If nothing else, Shaffer’s proposed delay seemed like political tit for tat. Senate Republicans had pushed the debate from Friday to today to have the weekend to better prepare.
“We were ready to debate Friday, in the light of day, during business hours,” countered Shaffer.
Republicans are now proposing the bill be submitted to the Transportation Committee for review because the de facto effect of the bill would be to repeal laws that ensure transportation funding.
“But Republicans gutted that funding when they cut sales and income tax in 1999 and 2000,” said Sen. John Morse (D-Colorado Springs), sponsor of SB 228, his hoarse voice rising with emotion. “There was a public hearing before the Senate Finance Committee and no representatives of the Transportation Committee came,” he said.

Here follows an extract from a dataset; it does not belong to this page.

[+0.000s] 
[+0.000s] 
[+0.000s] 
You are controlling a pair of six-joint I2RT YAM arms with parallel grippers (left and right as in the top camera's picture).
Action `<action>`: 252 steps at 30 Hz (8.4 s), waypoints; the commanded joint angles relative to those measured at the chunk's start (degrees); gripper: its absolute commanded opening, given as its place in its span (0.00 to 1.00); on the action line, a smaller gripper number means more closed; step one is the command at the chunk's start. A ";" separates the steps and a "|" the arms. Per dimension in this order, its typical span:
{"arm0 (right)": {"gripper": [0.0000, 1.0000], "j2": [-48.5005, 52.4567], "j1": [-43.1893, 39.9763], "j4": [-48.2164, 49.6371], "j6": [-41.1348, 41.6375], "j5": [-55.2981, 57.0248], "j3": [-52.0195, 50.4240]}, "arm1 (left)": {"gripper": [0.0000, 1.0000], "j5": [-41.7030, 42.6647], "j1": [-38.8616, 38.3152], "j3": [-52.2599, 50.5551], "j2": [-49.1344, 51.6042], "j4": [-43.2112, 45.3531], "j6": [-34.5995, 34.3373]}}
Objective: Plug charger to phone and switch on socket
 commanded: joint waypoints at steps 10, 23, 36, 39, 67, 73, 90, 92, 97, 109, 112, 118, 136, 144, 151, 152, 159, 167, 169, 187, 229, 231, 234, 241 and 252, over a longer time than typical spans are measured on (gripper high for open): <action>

Spence is one of three Republican members of the Transportation Committee.
“This money doesn’t come from transportation. It comes from the people. From taxpayers. It’s not your money. It’s the people of Colorado’s money, which we decide how to spend in every other area, except for transportation…,” Morse said. “No, gutting transportation happened a long time ago … You decided to turn off the spigot and now you say ‘You’re gutting transportation.’ Vote no to send this to Transportation Committee… This affects everyone. We’re all here. Let’s debate it.”
Supporters of SB 228 believe it is crucial to regain the ability to send funds where they are most desperately needed, namely to health and human services and education programs.
“This bill merely places transportation funding on the same playing field with other programs,” said Morse.
Meanwhile, Gov. Bill Ritter is scheduled to sign the FASTER bill today that raises $250 million from increased vehicle registration fees, which he contends will create thousands of jobs and pay to fix the state’s roads and bridges.